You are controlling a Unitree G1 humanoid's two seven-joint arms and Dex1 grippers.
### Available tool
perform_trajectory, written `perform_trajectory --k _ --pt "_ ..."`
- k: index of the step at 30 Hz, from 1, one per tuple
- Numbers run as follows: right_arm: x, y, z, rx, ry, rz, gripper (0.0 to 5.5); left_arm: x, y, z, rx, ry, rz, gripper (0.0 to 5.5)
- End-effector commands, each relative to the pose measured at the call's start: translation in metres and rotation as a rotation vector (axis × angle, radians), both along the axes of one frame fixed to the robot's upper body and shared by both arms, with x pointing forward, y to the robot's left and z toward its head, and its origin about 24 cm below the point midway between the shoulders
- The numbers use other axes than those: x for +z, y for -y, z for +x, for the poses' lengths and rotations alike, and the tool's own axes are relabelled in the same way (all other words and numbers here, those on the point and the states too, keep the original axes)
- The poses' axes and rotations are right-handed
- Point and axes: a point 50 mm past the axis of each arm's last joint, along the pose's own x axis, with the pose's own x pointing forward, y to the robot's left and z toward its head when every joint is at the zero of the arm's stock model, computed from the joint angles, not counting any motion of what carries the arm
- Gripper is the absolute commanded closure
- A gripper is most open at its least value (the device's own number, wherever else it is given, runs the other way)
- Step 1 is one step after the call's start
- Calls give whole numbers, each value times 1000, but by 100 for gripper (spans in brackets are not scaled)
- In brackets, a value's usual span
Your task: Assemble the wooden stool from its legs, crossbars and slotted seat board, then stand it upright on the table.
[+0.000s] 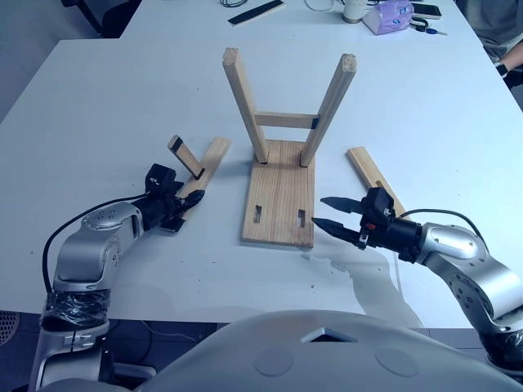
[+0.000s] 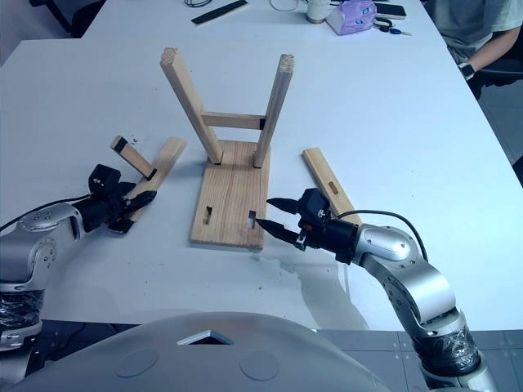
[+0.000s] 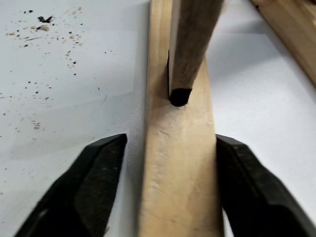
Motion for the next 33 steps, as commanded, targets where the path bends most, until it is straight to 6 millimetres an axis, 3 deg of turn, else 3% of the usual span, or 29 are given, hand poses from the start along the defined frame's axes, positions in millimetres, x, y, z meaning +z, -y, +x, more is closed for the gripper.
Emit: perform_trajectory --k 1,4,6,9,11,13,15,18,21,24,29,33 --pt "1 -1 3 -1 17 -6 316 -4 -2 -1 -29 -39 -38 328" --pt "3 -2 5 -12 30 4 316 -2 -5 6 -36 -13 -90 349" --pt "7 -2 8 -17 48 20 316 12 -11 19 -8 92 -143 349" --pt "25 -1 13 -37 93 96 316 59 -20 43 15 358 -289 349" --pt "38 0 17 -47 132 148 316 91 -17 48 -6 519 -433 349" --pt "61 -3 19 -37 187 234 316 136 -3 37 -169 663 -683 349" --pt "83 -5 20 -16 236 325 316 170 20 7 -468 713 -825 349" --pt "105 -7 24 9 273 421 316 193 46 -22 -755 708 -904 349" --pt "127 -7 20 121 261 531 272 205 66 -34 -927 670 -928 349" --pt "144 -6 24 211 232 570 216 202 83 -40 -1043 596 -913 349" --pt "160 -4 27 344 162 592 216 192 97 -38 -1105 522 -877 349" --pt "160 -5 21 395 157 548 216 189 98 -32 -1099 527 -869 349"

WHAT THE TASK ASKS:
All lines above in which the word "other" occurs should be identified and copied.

TASK OUTPUT:
- The numbers use other axes than those: x for +z, y for -y, z for +x, for the poses' lengths and rotations alike, and the tool's own axes are relabelled in the same way (all other words and numbers here, those on the point and the states too, keep the original axes)
- A gripper is most open at its least value (the device's own number, wherever else it is given, runs the other way)

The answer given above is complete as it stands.